PROVIDED DATA:
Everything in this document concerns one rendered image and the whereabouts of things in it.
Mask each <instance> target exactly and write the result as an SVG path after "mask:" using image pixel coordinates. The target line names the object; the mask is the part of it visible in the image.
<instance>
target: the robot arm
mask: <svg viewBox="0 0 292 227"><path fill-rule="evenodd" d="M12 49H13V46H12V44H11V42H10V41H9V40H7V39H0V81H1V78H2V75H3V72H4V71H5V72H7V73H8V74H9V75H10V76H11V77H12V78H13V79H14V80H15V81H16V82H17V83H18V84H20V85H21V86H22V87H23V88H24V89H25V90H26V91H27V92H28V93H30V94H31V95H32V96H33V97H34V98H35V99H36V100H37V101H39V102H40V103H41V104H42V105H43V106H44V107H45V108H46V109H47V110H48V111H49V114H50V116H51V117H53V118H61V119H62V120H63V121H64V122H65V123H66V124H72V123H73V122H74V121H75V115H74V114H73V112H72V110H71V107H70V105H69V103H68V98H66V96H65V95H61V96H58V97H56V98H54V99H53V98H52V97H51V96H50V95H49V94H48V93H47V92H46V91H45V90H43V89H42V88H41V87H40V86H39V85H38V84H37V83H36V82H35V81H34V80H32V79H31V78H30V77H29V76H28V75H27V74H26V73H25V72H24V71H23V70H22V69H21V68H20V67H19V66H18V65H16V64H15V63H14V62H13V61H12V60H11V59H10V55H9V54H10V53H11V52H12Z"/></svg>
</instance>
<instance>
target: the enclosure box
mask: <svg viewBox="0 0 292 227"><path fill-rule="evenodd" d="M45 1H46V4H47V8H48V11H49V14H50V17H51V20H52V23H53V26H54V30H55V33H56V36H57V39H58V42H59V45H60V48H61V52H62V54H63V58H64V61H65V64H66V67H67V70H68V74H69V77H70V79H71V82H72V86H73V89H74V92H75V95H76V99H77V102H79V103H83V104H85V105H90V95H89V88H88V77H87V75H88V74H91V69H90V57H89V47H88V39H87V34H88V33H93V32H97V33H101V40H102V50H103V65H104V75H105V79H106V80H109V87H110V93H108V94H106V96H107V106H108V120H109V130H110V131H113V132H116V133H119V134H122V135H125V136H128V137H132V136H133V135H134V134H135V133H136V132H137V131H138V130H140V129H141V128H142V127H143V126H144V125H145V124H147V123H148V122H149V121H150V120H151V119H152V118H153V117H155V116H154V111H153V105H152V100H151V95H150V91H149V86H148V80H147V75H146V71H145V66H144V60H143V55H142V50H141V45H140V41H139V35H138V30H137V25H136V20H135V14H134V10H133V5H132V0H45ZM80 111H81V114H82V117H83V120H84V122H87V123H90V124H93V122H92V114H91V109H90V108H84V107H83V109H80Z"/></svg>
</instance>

DIRECTIONS:
If a line in the material contains the word "image", copy that line.

WRITTEN RESPONSE:
Everything in this document concerns one rendered image and the whereabouts of things in it.
Mask each <instance> target exactly and write the result as an SVG path after "mask:" using image pixel coordinates. The target line names the object; the mask is the part of it visible in the image.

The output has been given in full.